For the custardy extra:
2 egg yolks
6 tbsp caster sugar

Also:
You also need 4 egg whites, so before you start, separate 4 eggs: in one bowl keep the whites and put two egg yolks in two separate bowls.

And, of course, 4 tsp raspberry jam. I used seedless because there is nothing more irritating than a raspberry seed in one’s molar.

Here we go:

1 For the raspberry coulis, whiz the coulis ingredients in a whizzer, then pass the resultant sludge through a sieve to get the pips out. Have a taste and if it is unbearably sour then add some more sugar, but this will be mixed with a reasonably sugary thing later, so don’t go nuts.

I missed a huge trick here and used fresh raspberries imported from, I don’t know, Burkina FASO or somewhere, when I should have used frozen British raspberries instead, which are available now in great quantities in your local supermarket freezer section.

2 Brush the insides of 4 ramekins with some soft butter and coat with caster sugar and then shake out the excess. Put 1 heaped tsp of raspberry jam in the bottom and put in the fridge to chill.

3 Mix the cream, flour and cornflour to a smooth paste.

4 Warm the milk over a medium heat, until just threatening to boil, then gradually splash into your cornflour paste. Whisk until smooth, then pour all this back into the milk pan. Keep this over a medium heat and keep whisking until it has thickened. This is terribly good for your triceps. Take the pan off the heat when it looks sort of thick.

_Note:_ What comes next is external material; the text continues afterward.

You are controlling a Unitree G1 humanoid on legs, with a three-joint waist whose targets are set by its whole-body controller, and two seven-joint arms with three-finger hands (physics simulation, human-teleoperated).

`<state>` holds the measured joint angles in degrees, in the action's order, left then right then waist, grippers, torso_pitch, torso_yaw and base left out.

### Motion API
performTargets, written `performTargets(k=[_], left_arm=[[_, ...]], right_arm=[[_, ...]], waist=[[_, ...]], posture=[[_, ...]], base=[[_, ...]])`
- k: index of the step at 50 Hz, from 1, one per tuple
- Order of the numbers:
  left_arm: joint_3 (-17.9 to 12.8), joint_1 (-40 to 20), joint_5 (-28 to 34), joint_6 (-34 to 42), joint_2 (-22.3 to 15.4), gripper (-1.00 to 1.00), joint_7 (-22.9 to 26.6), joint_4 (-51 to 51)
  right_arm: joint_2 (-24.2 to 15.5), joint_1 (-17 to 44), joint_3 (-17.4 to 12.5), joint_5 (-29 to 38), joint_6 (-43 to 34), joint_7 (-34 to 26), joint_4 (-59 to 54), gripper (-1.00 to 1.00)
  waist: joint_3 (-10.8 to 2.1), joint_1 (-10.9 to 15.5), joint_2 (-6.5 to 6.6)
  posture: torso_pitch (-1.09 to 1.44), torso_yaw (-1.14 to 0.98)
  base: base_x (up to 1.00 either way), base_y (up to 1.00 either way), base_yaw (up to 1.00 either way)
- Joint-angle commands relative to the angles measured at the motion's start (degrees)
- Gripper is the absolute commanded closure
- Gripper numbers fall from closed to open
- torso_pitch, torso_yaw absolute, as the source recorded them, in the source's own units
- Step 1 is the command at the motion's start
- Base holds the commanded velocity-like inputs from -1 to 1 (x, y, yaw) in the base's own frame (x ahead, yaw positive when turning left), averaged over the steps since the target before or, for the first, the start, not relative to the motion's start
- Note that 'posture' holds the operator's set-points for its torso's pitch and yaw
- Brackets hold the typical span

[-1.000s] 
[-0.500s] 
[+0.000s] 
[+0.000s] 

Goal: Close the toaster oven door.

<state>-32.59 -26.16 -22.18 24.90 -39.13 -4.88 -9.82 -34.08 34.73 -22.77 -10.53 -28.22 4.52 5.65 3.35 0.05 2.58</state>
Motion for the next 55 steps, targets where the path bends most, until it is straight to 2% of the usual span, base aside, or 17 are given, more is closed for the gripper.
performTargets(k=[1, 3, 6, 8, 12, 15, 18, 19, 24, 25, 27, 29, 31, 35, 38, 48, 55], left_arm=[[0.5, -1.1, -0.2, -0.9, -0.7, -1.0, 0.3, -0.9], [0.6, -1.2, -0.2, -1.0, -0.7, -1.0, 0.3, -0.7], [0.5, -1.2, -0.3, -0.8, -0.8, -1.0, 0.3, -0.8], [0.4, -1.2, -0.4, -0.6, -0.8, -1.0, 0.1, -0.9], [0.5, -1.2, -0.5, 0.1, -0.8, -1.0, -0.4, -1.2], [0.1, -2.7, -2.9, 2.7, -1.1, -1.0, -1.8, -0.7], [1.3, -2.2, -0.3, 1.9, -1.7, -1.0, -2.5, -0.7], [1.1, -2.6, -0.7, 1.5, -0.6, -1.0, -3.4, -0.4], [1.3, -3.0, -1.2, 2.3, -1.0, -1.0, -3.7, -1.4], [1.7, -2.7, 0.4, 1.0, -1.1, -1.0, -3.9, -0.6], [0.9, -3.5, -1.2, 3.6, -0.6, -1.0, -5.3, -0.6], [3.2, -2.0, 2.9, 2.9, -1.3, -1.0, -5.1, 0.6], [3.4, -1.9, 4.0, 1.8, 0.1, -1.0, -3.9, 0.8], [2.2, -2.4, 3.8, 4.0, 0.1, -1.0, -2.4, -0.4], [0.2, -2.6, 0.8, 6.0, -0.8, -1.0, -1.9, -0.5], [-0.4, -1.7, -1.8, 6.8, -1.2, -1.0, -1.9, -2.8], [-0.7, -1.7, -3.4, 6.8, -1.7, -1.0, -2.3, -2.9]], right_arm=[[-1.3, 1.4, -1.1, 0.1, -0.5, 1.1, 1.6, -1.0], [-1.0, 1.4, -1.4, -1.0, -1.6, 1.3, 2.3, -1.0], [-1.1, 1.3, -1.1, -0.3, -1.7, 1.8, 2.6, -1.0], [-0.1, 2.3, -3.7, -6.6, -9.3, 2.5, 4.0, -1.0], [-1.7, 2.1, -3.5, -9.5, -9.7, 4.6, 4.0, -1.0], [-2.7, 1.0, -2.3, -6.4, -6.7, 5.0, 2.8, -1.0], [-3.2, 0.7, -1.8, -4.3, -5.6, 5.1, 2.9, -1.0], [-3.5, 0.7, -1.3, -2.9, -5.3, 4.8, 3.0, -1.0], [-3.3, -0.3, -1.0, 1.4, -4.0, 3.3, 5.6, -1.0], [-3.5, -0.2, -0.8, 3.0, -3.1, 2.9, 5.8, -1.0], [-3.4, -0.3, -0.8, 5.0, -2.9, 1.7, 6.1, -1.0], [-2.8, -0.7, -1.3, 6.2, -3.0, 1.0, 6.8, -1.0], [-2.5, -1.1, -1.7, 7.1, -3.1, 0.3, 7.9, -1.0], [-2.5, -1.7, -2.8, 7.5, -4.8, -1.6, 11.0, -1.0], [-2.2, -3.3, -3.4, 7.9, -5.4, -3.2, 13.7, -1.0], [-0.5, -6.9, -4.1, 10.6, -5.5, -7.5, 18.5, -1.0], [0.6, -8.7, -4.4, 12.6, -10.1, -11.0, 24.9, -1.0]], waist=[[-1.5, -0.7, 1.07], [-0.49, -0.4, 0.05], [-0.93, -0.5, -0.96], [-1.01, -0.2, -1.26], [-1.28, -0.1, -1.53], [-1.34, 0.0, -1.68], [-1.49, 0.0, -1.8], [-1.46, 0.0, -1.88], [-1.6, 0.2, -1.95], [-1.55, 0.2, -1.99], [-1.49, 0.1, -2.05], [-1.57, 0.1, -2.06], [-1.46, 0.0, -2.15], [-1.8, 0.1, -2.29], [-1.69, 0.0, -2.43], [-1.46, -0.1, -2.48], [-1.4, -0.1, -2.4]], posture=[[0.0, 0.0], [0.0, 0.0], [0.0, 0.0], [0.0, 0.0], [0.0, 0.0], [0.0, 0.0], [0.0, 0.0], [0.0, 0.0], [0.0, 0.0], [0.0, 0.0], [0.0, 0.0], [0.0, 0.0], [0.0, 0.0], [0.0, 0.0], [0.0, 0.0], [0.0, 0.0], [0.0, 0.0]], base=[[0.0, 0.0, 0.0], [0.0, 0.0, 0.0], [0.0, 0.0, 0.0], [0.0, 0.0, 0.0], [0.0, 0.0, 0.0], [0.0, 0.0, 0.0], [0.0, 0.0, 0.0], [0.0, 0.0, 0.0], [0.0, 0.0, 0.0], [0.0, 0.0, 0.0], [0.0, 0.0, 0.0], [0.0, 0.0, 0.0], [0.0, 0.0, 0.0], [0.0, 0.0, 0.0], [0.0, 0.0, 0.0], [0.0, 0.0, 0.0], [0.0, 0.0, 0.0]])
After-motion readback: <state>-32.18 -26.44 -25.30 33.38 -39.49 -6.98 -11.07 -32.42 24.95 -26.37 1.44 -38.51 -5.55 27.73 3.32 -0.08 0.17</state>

5 Put the egg yolks in a separate small bowl and add the caster sugar. Mix to a paste and then add to the cornflour mixture in the pan. Now put this back on a medium flame, whisking until it begins to bubble slightly around the edges. I was so terrified of scrambling the wretched yolks that I waited until there was literally one tiny bubble and then snatched the pan off the heat in a cross-eyed panic.

6 The mixture ought to now look a bit like custard. Take it off the heat and leave somewhere to cool completely. At this point, you could stick this in the fridge and forget about it for up to two days and just finish the souffles off before you’re ready to serve them. I did the whole thing in one night, hence mega stress.

7 Now pre-heat the oven to 180. Put the egg whites in a large bowl and beat until you get soft peaks. Add 1 large spoonful of egg whites and 6 tbsp of raspberry coulis to your cooled custardy mixture and mix well.

8 Fold in the remaining egg whites until the mixture is just all pink. Fill the ramekins to the brim and level off with a spatula. Put them on a baking sheet and bake in the middle of the oven for 14 mins.